20 Aralık 2013 Cuma 21:39A+A-

Günümüzde Müslüman dünya tek bir millet olma bilincinden çok uzak bir hayat sürüyor. Yeryüzüne ekilmiş kin tohumları en çok da İslam coğrafyasına zarar veriyor. Allah’a inandığını haykıranlar, küfürbazların oyunlarına alet oluyor, onların kendileri için çizdiği senaryolara kurban ediliyor. Mısır kanıyor, Suriye yanıyor, Doğu Türkistanlı anneler ağlıyor. Myanmar’da zulüm bitmiyor. Filistin zaten hiç düzelmiyor. Bu haritaya son zamanlarda bir de Bangladeş ekleniyor. İslamı kendisine ilke edinmiş olanların büyük çoğunluğu ise şıpsevdi aşklara kurban olup; gündelik meseleleri öncelliyor. Sanki hiç kimse bir diğerine tahammül edemiyor. Kişisel menfaatler diğerlerinin acıları üzerine bina ediliyor. Bunca dert, tasayla boğuşurken sıkıntılara sürekli yenileri ekleniyor. Üstelik sorun kabul edilenler İslami çerçeveden değerlendirildiğinde hiçbir değer arz etmiyor. Mesela bugün Türkiye’de yaşanan gerilim ve kaos neyle izah edilebilir. Çok basit ve sıradan düzenlemelerle çözüme kavuşturulabilecek hususlar üzerine bu kadar derinlikli düşünmek, arkasında komplo teorileri aramak ve bu durumu fırsat bilip düşman üretmek ve kavgaya tutuşmak Türkiye’ye, Türkiyeli Müslümanlara hiç yakışmıyor. Daha da mühimi bu yaşananlar Müslüman dünyaya hiçbir şey kazandırmıyor. Firavunlar yine bildiğini okuyor, kan ve gözyaşı bir türlü eksilmiyor.

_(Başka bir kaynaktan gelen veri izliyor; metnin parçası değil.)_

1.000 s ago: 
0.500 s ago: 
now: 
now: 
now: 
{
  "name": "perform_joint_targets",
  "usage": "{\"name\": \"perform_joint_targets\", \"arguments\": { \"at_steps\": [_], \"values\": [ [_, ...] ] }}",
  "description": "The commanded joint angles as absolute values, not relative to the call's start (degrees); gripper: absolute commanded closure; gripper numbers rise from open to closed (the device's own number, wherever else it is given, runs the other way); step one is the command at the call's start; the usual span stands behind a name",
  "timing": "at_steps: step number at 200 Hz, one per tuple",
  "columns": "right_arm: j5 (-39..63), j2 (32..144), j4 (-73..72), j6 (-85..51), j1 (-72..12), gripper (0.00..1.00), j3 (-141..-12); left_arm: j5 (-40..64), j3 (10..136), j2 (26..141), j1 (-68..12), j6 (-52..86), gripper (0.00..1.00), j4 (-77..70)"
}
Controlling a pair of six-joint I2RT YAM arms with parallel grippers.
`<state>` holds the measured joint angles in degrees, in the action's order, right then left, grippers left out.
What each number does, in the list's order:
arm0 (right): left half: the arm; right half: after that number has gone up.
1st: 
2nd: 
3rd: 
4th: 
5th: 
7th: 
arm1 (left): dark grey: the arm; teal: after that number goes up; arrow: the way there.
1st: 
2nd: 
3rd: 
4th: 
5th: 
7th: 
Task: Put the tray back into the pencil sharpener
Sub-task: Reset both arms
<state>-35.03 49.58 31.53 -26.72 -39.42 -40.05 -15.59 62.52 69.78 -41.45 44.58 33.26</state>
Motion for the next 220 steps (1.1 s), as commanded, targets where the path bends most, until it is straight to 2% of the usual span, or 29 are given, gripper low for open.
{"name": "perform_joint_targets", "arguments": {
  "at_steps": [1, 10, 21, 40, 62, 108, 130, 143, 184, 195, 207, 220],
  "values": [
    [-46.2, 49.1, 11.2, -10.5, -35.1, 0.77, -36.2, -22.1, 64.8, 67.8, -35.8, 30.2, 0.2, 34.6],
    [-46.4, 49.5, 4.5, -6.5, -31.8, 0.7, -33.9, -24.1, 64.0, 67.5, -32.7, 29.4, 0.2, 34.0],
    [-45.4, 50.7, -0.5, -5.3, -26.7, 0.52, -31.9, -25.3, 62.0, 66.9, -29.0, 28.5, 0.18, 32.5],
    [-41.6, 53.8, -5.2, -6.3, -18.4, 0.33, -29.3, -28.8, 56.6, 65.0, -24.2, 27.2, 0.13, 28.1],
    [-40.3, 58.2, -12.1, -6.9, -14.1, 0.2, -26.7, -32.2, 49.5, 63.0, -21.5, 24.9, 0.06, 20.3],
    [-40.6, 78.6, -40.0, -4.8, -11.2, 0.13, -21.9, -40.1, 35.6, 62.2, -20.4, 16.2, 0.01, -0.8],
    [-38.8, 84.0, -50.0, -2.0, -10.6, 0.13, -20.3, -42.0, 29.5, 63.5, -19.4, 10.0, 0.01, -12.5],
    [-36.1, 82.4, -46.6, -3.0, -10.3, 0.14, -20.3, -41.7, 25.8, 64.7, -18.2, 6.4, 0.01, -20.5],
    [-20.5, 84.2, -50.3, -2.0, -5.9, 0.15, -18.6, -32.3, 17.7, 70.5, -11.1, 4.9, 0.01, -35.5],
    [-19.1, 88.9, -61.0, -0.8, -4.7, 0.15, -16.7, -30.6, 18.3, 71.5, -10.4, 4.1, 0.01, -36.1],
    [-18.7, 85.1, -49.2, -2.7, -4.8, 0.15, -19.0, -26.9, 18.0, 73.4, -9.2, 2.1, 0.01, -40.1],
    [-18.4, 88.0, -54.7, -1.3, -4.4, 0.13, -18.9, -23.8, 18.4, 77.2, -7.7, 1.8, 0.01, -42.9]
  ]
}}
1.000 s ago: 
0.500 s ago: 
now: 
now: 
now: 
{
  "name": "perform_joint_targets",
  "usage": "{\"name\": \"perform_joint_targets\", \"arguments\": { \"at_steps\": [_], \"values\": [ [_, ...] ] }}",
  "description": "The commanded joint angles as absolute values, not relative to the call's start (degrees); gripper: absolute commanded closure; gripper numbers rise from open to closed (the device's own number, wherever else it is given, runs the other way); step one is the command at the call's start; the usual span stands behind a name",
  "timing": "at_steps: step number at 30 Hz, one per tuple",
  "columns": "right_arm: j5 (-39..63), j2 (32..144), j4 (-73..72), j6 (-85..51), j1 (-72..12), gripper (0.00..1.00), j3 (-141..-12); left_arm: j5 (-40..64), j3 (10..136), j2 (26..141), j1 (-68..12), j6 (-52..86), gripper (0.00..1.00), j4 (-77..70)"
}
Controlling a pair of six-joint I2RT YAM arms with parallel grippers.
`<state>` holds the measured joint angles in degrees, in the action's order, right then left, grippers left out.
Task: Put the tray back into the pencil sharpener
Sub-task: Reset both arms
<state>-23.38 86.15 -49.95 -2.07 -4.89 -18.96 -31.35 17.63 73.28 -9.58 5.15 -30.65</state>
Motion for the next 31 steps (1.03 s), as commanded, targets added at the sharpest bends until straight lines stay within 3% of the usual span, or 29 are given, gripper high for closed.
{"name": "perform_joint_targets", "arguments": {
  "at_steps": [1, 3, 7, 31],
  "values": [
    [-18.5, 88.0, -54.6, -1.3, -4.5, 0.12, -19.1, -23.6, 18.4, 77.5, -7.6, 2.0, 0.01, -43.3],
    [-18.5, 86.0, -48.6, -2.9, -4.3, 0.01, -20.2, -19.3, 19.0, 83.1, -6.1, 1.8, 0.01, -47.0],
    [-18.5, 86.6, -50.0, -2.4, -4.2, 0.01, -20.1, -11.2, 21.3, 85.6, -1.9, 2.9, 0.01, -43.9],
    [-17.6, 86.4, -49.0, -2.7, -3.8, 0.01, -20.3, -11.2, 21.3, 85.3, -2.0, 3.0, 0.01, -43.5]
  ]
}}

Soğuk Savaştan Siber Âleme

Türkiye’de son dönem yaşanan tartışmalarla yepyeni bir çağa kucak açıldı: Siber Savaşlar Çağına... İnsanlığın yeni bir silahı var artık. Üstelik tank, top ve tüfekten daha etkili bir silah bu. Ateşlendi mi yürekten vuruyor, insanın ciğerini paramparça ediyor. İşin özü ülkede gerginlik ve karalama kampanyaları internet üzerinden hiç hız eksiltmeden sürdürülüyor.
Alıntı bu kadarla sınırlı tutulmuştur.